### Source data
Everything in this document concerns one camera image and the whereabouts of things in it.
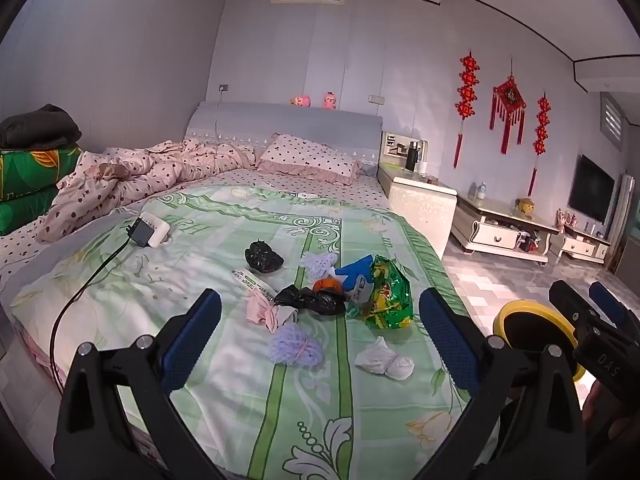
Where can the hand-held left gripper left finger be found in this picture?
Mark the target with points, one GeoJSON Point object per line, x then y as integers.
{"type": "Point", "coordinates": [192, 342]}

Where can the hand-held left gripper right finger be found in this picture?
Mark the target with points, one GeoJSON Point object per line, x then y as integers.
{"type": "Point", "coordinates": [447, 345]}

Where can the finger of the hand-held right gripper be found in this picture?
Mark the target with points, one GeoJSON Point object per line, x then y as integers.
{"type": "Point", "coordinates": [570, 305]}
{"type": "Point", "coordinates": [607, 305]}

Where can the yellow rimmed waste bin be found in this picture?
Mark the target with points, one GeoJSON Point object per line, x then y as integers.
{"type": "Point", "coordinates": [502, 321]}

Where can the green snack bag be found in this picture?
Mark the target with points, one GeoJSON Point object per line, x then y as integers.
{"type": "Point", "coordinates": [387, 295]}

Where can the blue rubber glove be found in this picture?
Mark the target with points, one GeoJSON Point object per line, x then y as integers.
{"type": "Point", "coordinates": [352, 271]}

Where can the white television cabinet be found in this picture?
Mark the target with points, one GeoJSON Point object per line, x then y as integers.
{"type": "Point", "coordinates": [580, 246]}

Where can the crumpled white tissue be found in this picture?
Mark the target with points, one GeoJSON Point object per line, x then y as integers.
{"type": "Point", "coordinates": [385, 360]}

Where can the green floral bedspread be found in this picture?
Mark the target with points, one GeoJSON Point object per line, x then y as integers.
{"type": "Point", "coordinates": [225, 410]}

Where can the pink crumpled cloth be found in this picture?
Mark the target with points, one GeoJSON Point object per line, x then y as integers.
{"type": "Point", "coordinates": [260, 310]}

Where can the printed paper strip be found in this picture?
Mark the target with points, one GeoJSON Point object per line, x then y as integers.
{"type": "Point", "coordinates": [250, 280]}

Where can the pink toy figure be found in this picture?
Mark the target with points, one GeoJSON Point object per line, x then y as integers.
{"type": "Point", "coordinates": [567, 218]}

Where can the white standing air conditioner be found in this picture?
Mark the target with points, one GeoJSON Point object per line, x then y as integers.
{"type": "Point", "coordinates": [624, 205]}

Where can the white coffee table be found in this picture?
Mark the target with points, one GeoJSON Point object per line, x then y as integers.
{"type": "Point", "coordinates": [495, 235]}

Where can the purple foam net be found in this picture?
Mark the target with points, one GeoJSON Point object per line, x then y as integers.
{"type": "Point", "coordinates": [295, 347]}

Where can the white printed wrapper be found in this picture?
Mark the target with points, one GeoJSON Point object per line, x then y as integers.
{"type": "Point", "coordinates": [359, 292]}

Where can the yellow doll toy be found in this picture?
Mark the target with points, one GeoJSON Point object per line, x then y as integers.
{"type": "Point", "coordinates": [525, 206]}

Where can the black power adapter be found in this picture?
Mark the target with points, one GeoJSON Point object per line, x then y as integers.
{"type": "Point", "coordinates": [141, 233]}

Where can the white power strip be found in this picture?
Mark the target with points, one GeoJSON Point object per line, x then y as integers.
{"type": "Point", "coordinates": [157, 226]}

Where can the long black plastic bag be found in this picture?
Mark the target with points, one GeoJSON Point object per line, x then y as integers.
{"type": "Point", "coordinates": [310, 300]}

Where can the orange round lid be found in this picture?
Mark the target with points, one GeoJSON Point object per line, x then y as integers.
{"type": "Point", "coordinates": [327, 285]}

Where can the white nightstand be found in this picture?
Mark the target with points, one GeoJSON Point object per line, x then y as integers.
{"type": "Point", "coordinates": [420, 205]}

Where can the clear plastic bottle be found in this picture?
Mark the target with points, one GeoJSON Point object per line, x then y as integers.
{"type": "Point", "coordinates": [481, 191]}

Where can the white lavender foam net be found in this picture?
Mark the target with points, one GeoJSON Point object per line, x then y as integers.
{"type": "Point", "coordinates": [320, 264]}

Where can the long red knot ornament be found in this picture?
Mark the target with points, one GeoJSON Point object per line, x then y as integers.
{"type": "Point", "coordinates": [541, 130]}
{"type": "Point", "coordinates": [467, 92]}

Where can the pink polka dot quilt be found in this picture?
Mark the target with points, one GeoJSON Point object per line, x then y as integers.
{"type": "Point", "coordinates": [150, 170]}

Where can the white cup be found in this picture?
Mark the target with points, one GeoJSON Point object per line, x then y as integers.
{"type": "Point", "coordinates": [422, 165]}

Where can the window with blinds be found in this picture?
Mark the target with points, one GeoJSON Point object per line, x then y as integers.
{"type": "Point", "coordinates": [612, 121]}

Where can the black thermos bottle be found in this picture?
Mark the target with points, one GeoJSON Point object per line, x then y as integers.
{"type": "Point", "coordinates": [411, 156]}

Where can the green folded quilt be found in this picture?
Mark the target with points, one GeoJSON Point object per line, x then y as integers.
{"type": "Point", "coordinates": [25, 210]}
{"type": "Point", "coordinates": [35, 167]}

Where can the red diamond knot ornament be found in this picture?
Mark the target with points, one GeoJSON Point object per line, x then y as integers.
{"type": "Point", "coordinates": [509, 97]}

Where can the pink polka dot pillow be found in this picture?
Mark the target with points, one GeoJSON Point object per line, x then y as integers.
{"type": "Point", "coordinates": [310, 157]}

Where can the grey upholstered bed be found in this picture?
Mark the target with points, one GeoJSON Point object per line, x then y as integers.
{"type": "Point", "coordinates": [280, 120]}

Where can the pink plush toy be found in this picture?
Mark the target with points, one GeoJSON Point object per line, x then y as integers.
{"type": "Point", "coordinates": [300, 101]}
{"type": "Point", "coordinates": [328, 101]}

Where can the dark folded cloth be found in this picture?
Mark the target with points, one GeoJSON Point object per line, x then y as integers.
{"type": "Point", "coordinates": [37, 127]}

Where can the wall television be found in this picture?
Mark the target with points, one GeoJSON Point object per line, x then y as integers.
{"type": "Point", "coordinates": [592, 187]}

### Work order
Only the lines from the beginning of the listing through the line with "Where can the crumpled", both ends included, are to be repeated exactly; pictures stay out.

### Task result
Everything in this document concerns one camera image and the whereabouts of things in it.
Where can the hand-held left gripper left finger be found in this picture?
Mark the target with points, one GeoJSON Point object per line, x then y as integers.
{"type": "Point", "coordinates": [192, 342]}

Where can the hand-held left gripper right finger be found in this picture?
Mark the target with points, one GeoJSON Point object per line, x then y as integers.
{"type": "Point", "coordinates": [447, 345]}

Where can the finger of the hand-held right gripper be found in this picture?
Mark the target with points, one GeoJSON Point object per line, x then y as integers.
{"type": "Point", "coordinates": [570, 305]}
{"type": "Point", "coordinates": [607, 305]}

Where can the yellow rimmed waste bin be found in this picture?
Mark the target with points, one GeoJSON Point object per line, x then y as integers.
{"type": "Point", "coordinates": [502, 321]}

Where can the green snack bag be found in this picture?
Mark the target with points, one GeoJSON Point object per line, x then y as integers.
{"type": "Point", "coordinates": [387, 295]}

Where can the blue rubber glove be found in this picture?
Mark the target with points, one GeoJSON Point object per line, x then y as integers.
{"type": "Point", "coordinates": [352, 271]}

Where can the white television cabinet be found in this picture?
Mark the target with points, one GeoJSON Point object per line, x then y as integers.
{"type": "Point", "coordinates": [580, 246]}

Where can the crumpled white tissue be found in this picture?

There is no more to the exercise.